Barba Pere, Hilden Patrick, Devlin Sean M, Maloy Molly, Dierov Djamilia, Nieves Jimmy, Garrett Matthew D, Sogani Julie, Cho Christina, Barker Juliet N, Kernan Nancy A, Castro-Malaspina Hugo, Jakubowski Ann A, Koehne Guenther, Papadopoulos Esperanza B, Prockop Susan, Sauter Craig, Tamari Roni, van den Brink Marcel R M, Avecilla Scott T, Meagher Richard, O'Reilly Richard J, Goldberg Jenna D, Young James W, Giralt Sergio, Perales Miguel-Angel, Ponce Doris M
Adult Bone Marrow Transplant Service, Division of Hematology/Oncology, Department of Medicine, Memorial Sloan Kettering Cancer Center, New York, New York; Hematology Department, Hospital Universitario Vall d'Herbon-Universidad Autonoma de Barcelona, Spain.
Department of Epidemiology and Biostatistics, Memorial Sloan Kettering Cancer Center, New York, New York.
Biol Blood Marrow Transplant. 2017 Mar;23(3):452-458. doi: 10.1016/j.bbmt.2016.12.633. Epub 2016 Dec 23.
Ex vivo CD34-selected T cell depletion (TCD) has been developed as a strategy to reduce the incidence of graft-versus-host disease (GVHD) after allogeneic (allo) hematopoietic stem cell transplantation (HSCT). Clinical characteristics, treatment responses, and outcomes of patients developing acute (aGVHD) and chronic GVHD (cGVHD) after TCD allo-HSCT have not been well established. We evaluated 241 consecutive patients (median age, 57 years) with acute leukemia (n = 191, 79%) or myelodysplastic syndrome (MDS) (n = 50, 21%) undergoing CD34-selected TCD allo-HSCT without post-HCST immunosuppression in a single institution. Cumulative incidences of grades II-IV and III-IV aGVHD at 180 days were 16% (95% confidence interval [CI], 12 to 21) and 5% (95% CI, 3 to 9), respectively. The skin was the most frequent organ involved, followed by the gastrointestinal tract. Patients were treated with topical corticosteroids, poorly absorbed corticosteroids (budesonide), and/or systemic corticosteroids. The overall day 28 treatment response was high at 82%. The cumulative incidence of any cGVHD at 3 years was 5% (95% CI, 3 to 9), with a median time of onset of 256 days (range, 95 to 1645). The 3-year transplant-related mortality, relapse, overall survival, and disease-free survival were 24% (95% CI, 18 to 30), 22% (95% CI, 17 to 27), 57% (95% CI, 50 to 64), and 54% (95% CI, 47 to 61), respectively. The 1-year and 3-year probabilities of cGVHD-free/relapse-free survival were 65% (95% CI, 59 to 71) and 52% (95% CI, 45 to 59), respectively. Our findings support the use of ex vivo CD34-selected TCD allograft as a calcineurin inhibitor-free intervention for the prevention of GVHD in patients with acute leukemia and MDS.

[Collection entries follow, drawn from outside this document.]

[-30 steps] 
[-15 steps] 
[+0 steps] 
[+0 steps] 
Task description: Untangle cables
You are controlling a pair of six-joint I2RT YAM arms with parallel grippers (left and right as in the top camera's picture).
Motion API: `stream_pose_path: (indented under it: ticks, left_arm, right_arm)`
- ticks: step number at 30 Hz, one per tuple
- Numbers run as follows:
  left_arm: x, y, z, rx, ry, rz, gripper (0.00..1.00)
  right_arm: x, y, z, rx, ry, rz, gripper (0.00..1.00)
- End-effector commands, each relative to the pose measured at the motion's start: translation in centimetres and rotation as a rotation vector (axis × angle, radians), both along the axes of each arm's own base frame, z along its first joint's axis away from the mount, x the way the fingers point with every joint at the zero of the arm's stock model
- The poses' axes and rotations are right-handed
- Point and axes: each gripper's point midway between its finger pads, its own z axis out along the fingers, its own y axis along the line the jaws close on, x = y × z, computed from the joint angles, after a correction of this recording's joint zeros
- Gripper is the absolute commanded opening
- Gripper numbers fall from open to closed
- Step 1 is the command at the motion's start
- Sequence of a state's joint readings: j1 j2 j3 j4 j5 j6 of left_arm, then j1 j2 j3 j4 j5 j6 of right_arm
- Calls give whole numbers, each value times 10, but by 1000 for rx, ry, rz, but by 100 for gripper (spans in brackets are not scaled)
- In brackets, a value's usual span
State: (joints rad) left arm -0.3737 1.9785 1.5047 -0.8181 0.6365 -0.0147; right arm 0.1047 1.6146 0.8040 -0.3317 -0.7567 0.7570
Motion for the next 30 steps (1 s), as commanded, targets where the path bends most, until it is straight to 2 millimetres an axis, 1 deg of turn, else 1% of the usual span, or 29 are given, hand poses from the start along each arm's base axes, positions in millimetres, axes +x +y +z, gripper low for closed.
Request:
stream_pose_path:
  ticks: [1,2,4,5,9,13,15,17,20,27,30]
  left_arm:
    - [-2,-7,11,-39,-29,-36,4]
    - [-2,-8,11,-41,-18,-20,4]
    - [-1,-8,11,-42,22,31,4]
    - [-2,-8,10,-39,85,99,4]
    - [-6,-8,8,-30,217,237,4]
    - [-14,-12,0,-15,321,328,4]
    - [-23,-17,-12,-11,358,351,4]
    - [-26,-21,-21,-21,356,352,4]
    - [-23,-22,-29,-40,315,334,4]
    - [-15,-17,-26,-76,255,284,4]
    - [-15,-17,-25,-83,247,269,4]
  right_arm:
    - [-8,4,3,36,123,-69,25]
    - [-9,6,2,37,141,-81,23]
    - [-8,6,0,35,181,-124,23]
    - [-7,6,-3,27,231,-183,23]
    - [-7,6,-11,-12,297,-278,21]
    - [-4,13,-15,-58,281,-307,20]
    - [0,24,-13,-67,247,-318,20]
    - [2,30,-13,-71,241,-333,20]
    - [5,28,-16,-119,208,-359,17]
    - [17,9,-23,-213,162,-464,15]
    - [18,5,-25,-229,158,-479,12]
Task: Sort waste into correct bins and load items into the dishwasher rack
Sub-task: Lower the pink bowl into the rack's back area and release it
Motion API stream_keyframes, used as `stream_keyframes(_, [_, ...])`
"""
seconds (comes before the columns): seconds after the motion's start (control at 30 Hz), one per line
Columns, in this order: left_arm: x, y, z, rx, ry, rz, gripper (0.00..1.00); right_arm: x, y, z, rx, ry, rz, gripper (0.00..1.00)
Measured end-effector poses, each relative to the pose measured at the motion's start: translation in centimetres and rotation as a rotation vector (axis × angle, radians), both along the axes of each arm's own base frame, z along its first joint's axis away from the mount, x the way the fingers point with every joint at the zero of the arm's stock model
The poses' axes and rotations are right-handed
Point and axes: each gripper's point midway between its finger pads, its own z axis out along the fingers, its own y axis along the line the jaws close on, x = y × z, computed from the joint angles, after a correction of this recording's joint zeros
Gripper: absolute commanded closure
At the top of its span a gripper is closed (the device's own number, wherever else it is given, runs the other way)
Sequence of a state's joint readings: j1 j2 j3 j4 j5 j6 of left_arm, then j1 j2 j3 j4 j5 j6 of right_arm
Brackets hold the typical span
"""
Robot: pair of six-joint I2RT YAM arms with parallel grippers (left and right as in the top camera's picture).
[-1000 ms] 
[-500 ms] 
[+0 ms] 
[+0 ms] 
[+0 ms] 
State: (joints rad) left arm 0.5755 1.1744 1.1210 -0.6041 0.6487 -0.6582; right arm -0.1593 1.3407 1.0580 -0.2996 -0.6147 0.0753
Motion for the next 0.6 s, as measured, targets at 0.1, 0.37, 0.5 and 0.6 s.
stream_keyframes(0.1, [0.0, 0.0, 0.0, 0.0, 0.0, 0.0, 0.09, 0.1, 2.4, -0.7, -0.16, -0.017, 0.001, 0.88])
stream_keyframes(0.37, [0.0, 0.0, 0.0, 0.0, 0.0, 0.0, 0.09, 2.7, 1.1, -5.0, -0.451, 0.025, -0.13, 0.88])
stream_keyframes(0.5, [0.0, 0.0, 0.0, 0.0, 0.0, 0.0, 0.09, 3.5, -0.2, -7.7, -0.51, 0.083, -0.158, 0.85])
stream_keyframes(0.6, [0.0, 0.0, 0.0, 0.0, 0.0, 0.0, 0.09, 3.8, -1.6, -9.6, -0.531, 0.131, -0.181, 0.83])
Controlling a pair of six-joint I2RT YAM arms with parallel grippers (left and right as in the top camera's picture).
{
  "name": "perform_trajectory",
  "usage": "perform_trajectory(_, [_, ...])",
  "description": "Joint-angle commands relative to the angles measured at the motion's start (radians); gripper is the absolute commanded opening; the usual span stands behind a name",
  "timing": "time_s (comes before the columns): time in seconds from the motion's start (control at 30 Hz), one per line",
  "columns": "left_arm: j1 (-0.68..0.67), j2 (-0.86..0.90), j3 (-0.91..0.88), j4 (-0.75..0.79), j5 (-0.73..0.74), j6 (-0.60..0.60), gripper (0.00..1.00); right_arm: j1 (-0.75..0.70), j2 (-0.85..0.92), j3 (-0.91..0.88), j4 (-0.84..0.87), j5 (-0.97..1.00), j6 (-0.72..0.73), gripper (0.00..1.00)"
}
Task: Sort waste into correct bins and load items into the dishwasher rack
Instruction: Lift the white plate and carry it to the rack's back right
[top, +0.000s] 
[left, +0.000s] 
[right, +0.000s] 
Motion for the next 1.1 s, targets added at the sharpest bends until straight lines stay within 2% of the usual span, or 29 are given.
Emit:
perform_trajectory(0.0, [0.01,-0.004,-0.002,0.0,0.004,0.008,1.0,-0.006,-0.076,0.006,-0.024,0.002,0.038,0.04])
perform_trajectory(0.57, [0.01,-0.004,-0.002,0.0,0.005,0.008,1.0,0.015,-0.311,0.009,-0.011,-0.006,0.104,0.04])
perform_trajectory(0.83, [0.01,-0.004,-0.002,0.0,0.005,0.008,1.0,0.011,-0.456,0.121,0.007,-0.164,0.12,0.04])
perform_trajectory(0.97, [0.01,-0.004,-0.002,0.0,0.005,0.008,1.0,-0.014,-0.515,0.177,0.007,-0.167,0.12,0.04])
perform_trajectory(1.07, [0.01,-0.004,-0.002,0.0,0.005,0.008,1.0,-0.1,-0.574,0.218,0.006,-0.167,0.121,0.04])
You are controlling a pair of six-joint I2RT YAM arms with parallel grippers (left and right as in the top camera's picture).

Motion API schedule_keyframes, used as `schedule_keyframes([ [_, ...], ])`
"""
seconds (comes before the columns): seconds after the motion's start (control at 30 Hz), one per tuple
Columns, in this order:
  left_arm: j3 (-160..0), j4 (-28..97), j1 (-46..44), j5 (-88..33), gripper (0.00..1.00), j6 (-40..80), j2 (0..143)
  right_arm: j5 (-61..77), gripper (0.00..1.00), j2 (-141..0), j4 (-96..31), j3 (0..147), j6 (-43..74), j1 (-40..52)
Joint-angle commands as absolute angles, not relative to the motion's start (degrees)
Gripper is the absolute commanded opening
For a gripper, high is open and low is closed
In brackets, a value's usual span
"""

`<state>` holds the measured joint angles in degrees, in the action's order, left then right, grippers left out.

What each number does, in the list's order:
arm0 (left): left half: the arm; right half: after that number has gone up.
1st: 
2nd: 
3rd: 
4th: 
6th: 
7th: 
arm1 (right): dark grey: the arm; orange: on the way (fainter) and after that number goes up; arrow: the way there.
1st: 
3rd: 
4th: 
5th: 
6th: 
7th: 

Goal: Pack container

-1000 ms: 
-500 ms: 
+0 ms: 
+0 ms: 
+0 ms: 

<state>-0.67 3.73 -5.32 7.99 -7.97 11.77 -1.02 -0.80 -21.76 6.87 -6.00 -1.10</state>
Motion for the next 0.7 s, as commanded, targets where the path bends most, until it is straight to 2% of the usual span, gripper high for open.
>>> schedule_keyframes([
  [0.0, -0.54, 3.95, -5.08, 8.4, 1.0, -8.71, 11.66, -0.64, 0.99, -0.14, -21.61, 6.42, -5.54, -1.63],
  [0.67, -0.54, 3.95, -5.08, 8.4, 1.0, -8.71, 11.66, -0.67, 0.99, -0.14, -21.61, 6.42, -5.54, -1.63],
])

体外CD34选择的T细胞清除(TCD)已被开发为一种降低异基因(allo)造血干细胞移植(HSCT)后移植物抗宿主病(GVHD)发生率的策略。TCD异基因HSCT后发生急性(aGVHD)和慢性GVHD(cGVHD)患者的临床特征、治疗反应和结局尚未完全明确。我们评估了在单一机构接受CD34选择的TCD异基因HSCT且无HSCT后免疫抑制的241例连续患者(中位年龄57岁),其中急性白血病患者191例(79%),骨髓增生异常综合征(MDS)患者50例(21%)。180天时II-IV级和III-IV级aGVHD的累积发生率分别为16%(95%置信区间[CI],12至21)和5%(95%CI,3至9)。皮肤是最常受累的器官,其次是胃肠道。患者接受局部皮质类固醇、吸收不良的皮质类固醇(布地奈德)和/或全身皮质类固醇治疗。第28天的总体治疗反应率较高,为82%。3年时任何cGVHD的累积发生率为5%(95%CI,3至9),中位发病时间为256天(范围,95至1645天)。3年移植相关死亡率、复发率、总生存率和无病生存率分别为24%(95%CI,18至30)、22%(95%CI,17至27)、57%(95%CI,50至64)和54%(95%CI,47至61)。1年和3年无cGVHD/无复发生存概率分别为65%(95%CI,59至71)和52%(95%CI,45至59)。我们的研究结果支持将体外CD34选择的TCD同种异体移植物作为一种无钙调神经磷酸酶抑制剂的干预措施,用于预防急性白血病和MDS患者的GVHD。